Even though I’ve been to Tsukuba Circuit dozens of times, I still get goosebumps each time I emerge from the tunnel beneath the first corner and the paddock appears before me. Coming up the ramp and seeing the pits packed full of drift cars on Sunday morning put a huge smile on my face.
It was a typical winter day in Japan – a bit cold, but sunny and dry. While most of the snow from last week’s big storm had been melted or cleared away, these guys were able to make an optimum viewing spot out of this pile. Clever.
There’s always a certain sense of nostalgia that comes with drifting at Tsukuba. Watching cars drift the course brings to mind images of BM Hai competitions and D1GP events from the “good old days”.

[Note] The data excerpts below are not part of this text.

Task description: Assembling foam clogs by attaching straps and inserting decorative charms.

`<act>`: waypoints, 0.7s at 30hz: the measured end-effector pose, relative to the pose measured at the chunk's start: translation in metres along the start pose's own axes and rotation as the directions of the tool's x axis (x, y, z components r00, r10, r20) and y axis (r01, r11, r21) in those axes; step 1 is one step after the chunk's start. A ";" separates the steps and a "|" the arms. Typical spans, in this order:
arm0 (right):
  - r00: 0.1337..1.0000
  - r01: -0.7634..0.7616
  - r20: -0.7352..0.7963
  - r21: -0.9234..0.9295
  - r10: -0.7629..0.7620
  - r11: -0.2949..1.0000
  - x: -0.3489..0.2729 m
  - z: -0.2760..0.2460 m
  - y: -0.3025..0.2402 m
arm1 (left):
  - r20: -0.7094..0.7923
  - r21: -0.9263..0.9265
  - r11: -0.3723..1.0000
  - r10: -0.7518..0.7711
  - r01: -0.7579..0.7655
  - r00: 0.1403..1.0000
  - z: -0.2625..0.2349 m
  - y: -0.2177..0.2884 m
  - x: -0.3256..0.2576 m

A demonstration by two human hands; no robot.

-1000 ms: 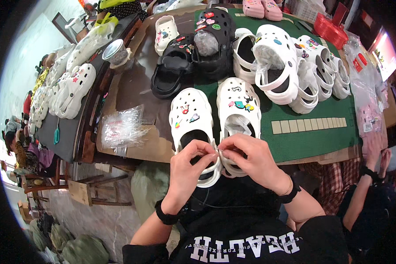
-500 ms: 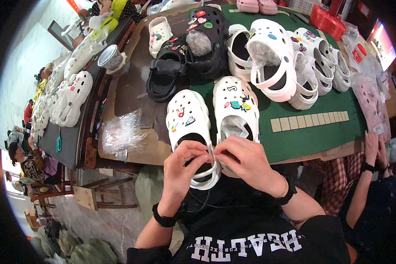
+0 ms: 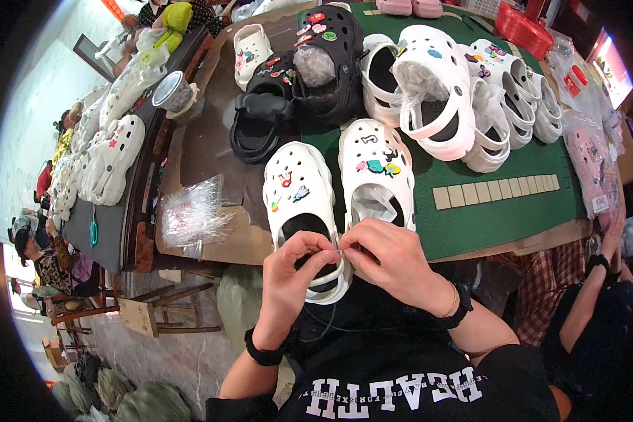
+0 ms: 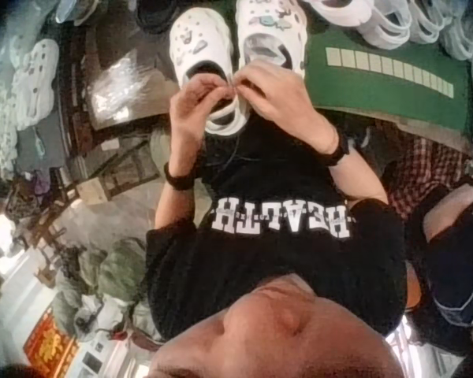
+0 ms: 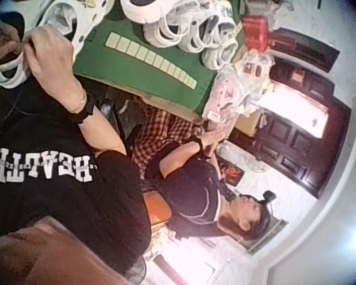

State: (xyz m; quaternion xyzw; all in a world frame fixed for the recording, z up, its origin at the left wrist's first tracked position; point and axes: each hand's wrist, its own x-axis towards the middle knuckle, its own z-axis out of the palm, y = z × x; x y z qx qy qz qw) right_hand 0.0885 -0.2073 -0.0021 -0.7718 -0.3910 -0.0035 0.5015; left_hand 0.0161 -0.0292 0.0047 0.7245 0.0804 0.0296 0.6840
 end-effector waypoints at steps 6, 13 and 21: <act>1.000 0.016 -0.019 -0.011 -0.016 1.000 0.000 0.001 -0.001 | -0.050 0.009 1.000 0.024 -0.023 0.998 0.003 0.000 -0.001; 0.999 0.020 -0.026 -0.015 -0.020 1.000 0.000 0.003 0.000 | -0.052 0.049 0.999 0.019 -0.017 0.998 0.001 0.001 -0.001; 0.998 -0.028 -0.061 -0.022 0.026 0.999 -0.001 0.005 -0.005 | -0.131 0.074 0.997 0.007 0.003 0.991 0.010 0.000 -0.002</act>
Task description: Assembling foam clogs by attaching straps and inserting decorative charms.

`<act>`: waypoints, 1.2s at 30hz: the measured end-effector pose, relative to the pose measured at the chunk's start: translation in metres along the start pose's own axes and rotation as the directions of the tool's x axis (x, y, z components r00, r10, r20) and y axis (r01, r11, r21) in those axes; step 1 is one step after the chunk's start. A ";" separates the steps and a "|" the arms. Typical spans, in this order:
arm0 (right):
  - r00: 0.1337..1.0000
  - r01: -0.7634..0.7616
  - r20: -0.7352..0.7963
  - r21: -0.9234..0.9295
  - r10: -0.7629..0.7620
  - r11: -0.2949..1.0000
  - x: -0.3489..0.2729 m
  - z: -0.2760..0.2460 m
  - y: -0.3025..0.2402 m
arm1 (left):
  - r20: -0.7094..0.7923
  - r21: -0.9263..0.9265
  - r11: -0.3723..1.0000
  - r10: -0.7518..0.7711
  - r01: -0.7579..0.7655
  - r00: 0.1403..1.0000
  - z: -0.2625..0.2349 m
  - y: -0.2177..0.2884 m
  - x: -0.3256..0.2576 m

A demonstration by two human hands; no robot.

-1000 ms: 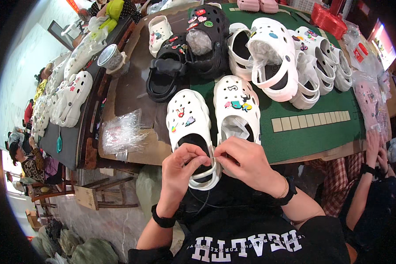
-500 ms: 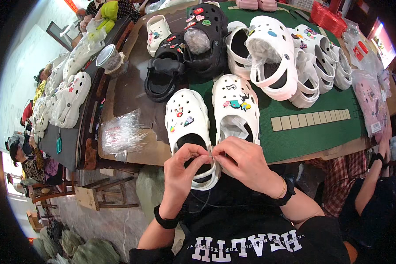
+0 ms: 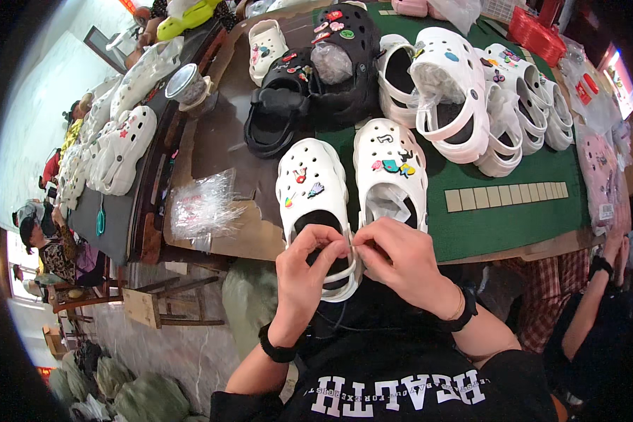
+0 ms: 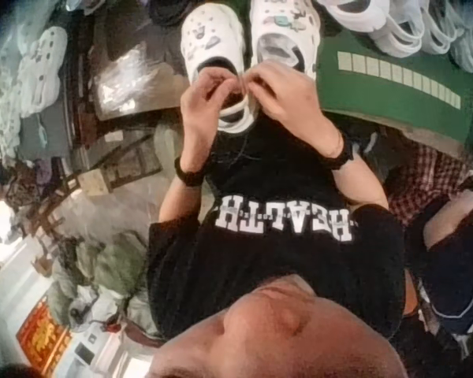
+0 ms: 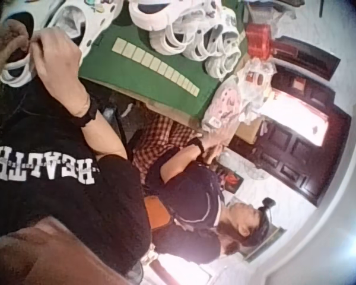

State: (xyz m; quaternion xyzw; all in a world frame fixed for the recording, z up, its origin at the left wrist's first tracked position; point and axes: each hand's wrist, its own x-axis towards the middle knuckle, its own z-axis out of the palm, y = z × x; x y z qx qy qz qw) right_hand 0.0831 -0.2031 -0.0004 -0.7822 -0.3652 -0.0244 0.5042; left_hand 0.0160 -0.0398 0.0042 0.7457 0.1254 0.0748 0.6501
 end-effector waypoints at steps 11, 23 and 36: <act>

There were plenty of moments on Sunday when I felt like I had been transported back to the late 1990s or early 2000s – a time when so many of us fell in love with Japanese drifting for the first time.
Now any MSC event is guaranteed to deliver plenty of cool cars and great driving, but with this being the national championship everything was amplified.
Over the course of 2012, MSC hosted drift competitions at circuits all across Japan, with the top ranking drivers and teams from the season invited to come to Tsukuba for the championship.
While many of the drivers (especially those from the more distant parts of Japan) were unfamiliar with the course, they wasted no time in getting aggressive out there. A true testament to their skill level.
Being a national championship, this also presented to the opportunity to see drift cars from all corners of Japan. I’ll cover this end of things a bit more in the next post.
As I mentioned a moment ago, there aren’t a whole lot drift events held at Tsukuba Circuit, so most drivers jump at the opportunity to put their skills to the test on the “big” Tsukuba course.
For drift events, it’s the center portion of the track that becomes the stage – with the judged section beginning just after the first corner and continuing through the infield to the Dunlop Bridge. The rhythm of Tsukuba as a drift course is a joy for both drivers and spectators…
It begins with the esses, a high speed section where the drivers pull off some rather dramatic angle before they rotate their machines and enter the into the tight corner where the judges and the crowd sit.
Some ride this corner high, while others dip down and drag their front tires over the rumble strips and occasionally into the dirt.
From there, it’s on the accelerator (and occasionally into the dirt) as the they approach the Dunlop Corner.
Finally, it’s under the bridge the with the throttle buried to complete the run…
While you expect and event like this to be dominated by Silvias and 180s,, I was pleasantly surprised to see that several of the top-ranked drivers were piloting AE86s.
And on the subject of Corollas, Sakai-san from MotorFIX made the trip to Tsukuba with his 1UZFE-powered KE70.
I’ve seen the videos of this thing online, but nothing could prepare me for the sight and sound of this battered little Corolla and its V8 in action. It was without a doubt one of the coolest and most unique cars competing.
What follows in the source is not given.